→ **Try it**: A faithful copy of the whole listing is the goal. Match it exactly.
------------
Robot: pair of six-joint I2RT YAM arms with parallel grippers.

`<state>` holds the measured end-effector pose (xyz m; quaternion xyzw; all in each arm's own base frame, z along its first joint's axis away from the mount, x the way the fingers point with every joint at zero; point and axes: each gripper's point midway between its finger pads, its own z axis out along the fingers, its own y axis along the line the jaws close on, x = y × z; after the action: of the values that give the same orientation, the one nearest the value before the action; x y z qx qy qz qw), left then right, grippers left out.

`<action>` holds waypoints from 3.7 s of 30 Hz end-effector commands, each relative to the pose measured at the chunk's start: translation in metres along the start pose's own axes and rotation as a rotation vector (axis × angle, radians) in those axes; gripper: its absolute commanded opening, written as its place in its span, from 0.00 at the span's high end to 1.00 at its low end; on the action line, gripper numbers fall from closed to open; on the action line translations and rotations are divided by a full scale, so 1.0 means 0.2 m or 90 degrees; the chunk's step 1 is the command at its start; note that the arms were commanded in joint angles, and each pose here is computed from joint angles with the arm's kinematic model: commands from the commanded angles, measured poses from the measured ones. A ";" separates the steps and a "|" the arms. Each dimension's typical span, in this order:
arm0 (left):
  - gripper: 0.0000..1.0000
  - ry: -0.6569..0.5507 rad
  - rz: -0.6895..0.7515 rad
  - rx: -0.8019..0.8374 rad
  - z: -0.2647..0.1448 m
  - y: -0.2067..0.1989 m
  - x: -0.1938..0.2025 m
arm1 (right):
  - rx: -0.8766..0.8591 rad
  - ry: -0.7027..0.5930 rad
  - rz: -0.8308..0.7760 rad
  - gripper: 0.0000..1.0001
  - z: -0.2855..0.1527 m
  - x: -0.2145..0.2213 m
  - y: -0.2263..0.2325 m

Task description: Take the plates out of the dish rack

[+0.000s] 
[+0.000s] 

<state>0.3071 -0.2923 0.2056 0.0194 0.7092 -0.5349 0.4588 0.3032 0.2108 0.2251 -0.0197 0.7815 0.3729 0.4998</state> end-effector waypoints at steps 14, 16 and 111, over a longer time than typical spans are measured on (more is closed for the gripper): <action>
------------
→ **Solution to this exercise**:
Robot: pair of six-joint I2RT YAM arms with parallel grippers.

`<state>` holds the measured end-effector pose (xyz m; quaternion xyzw; all in each arm's own base frame, z along its first joint's axis away from the mount, x the way the fingers point with every joint at zero; point and axes: each gripper's point midway between its finger pads, its own z axis out along the fingers, its own y axis along the line the jaws close on, x = y × z; after the action: of the values that give the same orientation, the one nearest the value before the action; x y z qx qy qz qw), left then right, grippers left out.

`<action>` holds waypoints from 3.7 s of 30 Hz end-effector commands, each relative to the pose measured at the chunk's start: translation in metres along the start pose's own axes and rotation as a rotation vector (axis × angle, radians) in those axes; gripper: its absolute commanded opening, written as its place in its span, from 0.00 at the span's high end to 1.00 at its low end; on the action line, gripper numbers fall from closed to open; on the action line translations and rotations are divided by a full scale, so 1.0 means 0.2 m or 90 degrees; the chunk's step 1 is the command at its start; note that the arms were commanded in joint angles, and each pose here is computed from joint angles with the arm's kinematic model: commands from the commanded angles, measured poses from the measured ones. A ";" separates the steps and a "|" the arms. Each dimension's typical span, in this order:
arm0 (left):
  - gripper: 0.0000..1.0000
  - ry: -0.6569..0.5507 rad
  - rz: -0.6895..0.7515 rad
  - rx: -0.8019..0.8374 rad
  - z: -0.2647..0.1448 m
  - y: -0.2067..0.1989 m
  - x: -0.1938..0.2025 m
arm1 (right):
  - rx: -0.8766..0.8591 rad
  - ry: -0.7027..0.5930 rad
  - rz: -0.8308..0.7760 rad
  - gripper: 0.0000..1.0001
  - z: -0.2855..0.1527 m
  - x: -0.2145..0.2213 m
  - y: -0.2263..0.2325 m

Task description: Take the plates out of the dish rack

[+0.000s] 
[+0.000s] 

<state>0.3071 -0.2923 0.2056 0.0194 0.7092 -0.5349 0.4588 0.3032 0.2108 0.2251 -0.0197 0.7815 0.3729 0.4998</state> end-effector waypoints at steps 14, 16 and 111, over a longer time than typical spans are measured on (more is closed for the gripper): <action>

Exercise complete, with nothing further to add.